TASK DIRECTIONS> Provide only the number of lines below that contain the word "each".

DATASET EXTRACT>
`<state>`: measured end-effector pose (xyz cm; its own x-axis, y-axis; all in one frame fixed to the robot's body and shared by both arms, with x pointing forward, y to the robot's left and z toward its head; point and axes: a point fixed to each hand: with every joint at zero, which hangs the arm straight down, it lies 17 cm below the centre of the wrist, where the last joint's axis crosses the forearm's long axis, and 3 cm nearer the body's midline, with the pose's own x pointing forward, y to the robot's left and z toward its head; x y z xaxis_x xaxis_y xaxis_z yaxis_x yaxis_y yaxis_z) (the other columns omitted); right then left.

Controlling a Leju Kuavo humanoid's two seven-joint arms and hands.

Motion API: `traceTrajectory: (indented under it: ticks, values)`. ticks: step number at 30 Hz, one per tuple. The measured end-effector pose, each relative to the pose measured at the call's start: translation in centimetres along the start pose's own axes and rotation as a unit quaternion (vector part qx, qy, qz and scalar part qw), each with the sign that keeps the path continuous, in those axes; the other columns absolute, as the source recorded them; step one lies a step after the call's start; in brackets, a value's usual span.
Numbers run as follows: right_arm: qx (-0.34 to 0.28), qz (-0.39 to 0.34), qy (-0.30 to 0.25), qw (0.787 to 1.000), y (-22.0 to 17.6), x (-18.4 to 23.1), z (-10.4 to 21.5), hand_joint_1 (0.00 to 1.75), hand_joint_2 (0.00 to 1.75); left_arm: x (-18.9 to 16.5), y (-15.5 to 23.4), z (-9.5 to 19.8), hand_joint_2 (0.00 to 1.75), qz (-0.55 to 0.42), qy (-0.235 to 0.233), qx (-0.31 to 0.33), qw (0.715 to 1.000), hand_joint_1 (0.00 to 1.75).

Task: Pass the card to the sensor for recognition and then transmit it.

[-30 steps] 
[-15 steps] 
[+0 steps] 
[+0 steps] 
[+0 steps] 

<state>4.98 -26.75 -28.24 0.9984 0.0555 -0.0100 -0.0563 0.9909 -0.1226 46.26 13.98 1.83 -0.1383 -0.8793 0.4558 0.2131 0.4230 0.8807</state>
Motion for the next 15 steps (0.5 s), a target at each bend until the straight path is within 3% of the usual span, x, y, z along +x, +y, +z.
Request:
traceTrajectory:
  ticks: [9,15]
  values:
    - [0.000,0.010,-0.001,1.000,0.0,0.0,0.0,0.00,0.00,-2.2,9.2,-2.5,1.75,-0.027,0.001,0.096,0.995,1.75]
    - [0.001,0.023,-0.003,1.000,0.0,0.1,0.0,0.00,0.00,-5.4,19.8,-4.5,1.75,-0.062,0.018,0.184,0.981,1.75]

WRITTEN RESPONSE> 3